2016 was also the year of M2M for Thuraya. The company’s dedicated M2M service and terminal became available over North America for the first time. In partnership with ViaSat, Thuraya is now bringing real-time IP satellite communications to a greater share of the M2M market. As ViaSat’s vice president and general manager, mobile satellite services, Phil Berry, said, “Thuraya’s FT2225 M2M device running over the reliable ViaSat L-band service will serve a broader class of markets.”

Launching the world’s most rugged vehicular terminal was another proud achievement at Thuraya. The IP Commander, purpose-built for military, government, civil defense and emergency response teams, is engineered to enable mission-critical voice and data connectivity in the remotest of areas within minutes. Offering IP data speeds of up to 444 kbps, this is the only MIL-SPEC vehicular terminal capable of achieving streaming IP speeds of up to 384 kbps as well as user-definable asymmetric streaming functionality.

Thuraya ventured into the connected wearables sector as well, joining forces with WiCis-Sports and achieving groundbreaking positive results. With the WiCis-Sports app running on a Thuraya SatSleeve+ on expeditions to Nepal and K2, climbers and their families enjoyed a more secure experience by resting assured their vital information was continuously being checked. 

New agreements and partnerships have opened up exciting new markets and ensured that no one is left behind. The company is a pioneer in the Maldives, with Ooredoo, providing fisheries and anglers with satellite connectivity. Fishing operators can access monitoring systems and services with Thuraya SatSleeve+ and SatSleeve Hotspot devices and data packages. 

In Vietnam, the company’s first service agreement is helping VNPT VinaPhone establish satellite services across the country. Vietnamese customers can now access the mobile satellite services and maritime communication services they need. Thuraya’s XT-Lite handsets and maritime communication solution SF2500 are being introduced to consumers, government agencies and enterprise customers. Costs are being driven down by an average of 40 percent, offering unprecedented value.

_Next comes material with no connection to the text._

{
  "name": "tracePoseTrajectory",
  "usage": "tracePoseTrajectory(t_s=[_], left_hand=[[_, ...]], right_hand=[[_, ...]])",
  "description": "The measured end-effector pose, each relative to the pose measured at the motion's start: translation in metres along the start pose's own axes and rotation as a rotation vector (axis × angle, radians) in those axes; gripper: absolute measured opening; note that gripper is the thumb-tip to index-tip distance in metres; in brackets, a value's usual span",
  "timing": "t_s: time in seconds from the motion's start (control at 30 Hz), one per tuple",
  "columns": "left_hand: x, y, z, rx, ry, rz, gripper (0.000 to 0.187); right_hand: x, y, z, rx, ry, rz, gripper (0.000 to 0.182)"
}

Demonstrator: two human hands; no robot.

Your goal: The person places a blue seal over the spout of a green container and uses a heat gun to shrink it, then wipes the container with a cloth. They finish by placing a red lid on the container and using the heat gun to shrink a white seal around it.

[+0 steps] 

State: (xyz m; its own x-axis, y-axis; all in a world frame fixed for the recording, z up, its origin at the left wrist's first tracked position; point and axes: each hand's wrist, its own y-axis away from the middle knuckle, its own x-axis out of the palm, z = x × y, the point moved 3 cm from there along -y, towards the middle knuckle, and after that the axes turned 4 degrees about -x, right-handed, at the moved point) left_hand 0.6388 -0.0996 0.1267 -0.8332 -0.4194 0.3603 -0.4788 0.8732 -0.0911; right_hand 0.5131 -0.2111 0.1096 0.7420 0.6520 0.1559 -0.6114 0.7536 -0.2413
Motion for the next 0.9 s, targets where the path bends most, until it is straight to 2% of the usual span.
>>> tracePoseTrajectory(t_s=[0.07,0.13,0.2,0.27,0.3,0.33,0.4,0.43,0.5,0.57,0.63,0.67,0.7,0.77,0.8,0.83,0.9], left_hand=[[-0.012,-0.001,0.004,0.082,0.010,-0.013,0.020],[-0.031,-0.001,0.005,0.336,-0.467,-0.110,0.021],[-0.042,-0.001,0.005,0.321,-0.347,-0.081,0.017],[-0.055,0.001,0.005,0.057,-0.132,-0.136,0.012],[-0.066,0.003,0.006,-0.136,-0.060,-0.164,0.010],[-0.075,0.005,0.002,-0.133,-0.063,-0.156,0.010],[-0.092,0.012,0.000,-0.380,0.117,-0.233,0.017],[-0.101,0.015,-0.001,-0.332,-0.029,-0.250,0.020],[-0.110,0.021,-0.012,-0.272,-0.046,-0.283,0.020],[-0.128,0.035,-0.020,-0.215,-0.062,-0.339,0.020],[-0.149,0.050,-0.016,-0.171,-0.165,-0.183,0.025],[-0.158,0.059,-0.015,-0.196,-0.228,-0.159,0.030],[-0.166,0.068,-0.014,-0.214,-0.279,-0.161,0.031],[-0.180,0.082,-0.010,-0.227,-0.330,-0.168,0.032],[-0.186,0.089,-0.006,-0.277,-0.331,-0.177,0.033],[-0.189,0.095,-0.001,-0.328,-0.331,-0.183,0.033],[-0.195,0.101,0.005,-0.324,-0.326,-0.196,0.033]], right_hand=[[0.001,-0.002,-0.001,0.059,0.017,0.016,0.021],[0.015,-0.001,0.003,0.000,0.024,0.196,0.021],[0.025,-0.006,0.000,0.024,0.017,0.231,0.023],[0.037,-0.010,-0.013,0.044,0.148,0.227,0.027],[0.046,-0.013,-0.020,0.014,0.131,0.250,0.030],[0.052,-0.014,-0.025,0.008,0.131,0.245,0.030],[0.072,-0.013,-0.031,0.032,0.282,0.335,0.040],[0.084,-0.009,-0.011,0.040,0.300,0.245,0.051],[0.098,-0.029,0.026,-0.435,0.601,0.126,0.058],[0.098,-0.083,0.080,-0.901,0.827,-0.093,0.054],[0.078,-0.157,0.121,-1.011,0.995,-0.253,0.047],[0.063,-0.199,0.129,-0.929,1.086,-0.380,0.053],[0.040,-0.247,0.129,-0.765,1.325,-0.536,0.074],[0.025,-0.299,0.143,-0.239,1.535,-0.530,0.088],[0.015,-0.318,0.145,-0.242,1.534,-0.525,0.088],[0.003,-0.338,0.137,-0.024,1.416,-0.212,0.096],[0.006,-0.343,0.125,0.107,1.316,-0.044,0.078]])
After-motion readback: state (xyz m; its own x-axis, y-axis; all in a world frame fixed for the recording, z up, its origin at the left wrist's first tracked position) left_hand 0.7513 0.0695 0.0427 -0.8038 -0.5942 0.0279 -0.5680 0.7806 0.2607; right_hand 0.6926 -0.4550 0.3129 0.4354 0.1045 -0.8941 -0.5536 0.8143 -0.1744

Thuraya’s reach across the shipping routes of Europe have been extended, as well. As Satnews editors put it, “Into the Black Sea goes Thuraya with a new service partner.” With NBS Maritime, the firm’s first ever service partner in Bulgaria, Thuraya advanced its regional maritime strategy into the Black Sea where an alternative to the status quo is clearly needed.


Thuraya’s satellite capabilities were demonstrated at the firm’s primary gateway office in Sharjah to a delegation from NASA who on a visit organized in conjunction with the UAE Space Agency. NASA’s Deputy Associate Administrator, Human Exploration and Operations Mission Directorate, Badri Younes, welcomed this “great opportunity to see just how much Thuraya has grown in recent years. Thuraya has historically provided many agencies with tremendous service support, and we at NASA would like to work together closely too.” 

Saving and improving lives is in Thuraya’s DNA. This is the company’s purpose and makes a difference when knowing that what the firm accomplishes has such great impact on people’s lives in other parts of the world. This humbling privilege and responsibility unifies Thuraya as a team and as an organization. In 2015, the company met the call for help that followed the devastating earthquake in Nepal.

Thuraya support continues and the company is still heavily involved in providing communications to humanitarian organizations working on CSR programs for rebuilding remote communities, schools and hospitals. Similarly, in 2016, the ITU deployed 30 XT handsets and five of Thuraya’s IP terminals in flood-stricken Sri Lanka. 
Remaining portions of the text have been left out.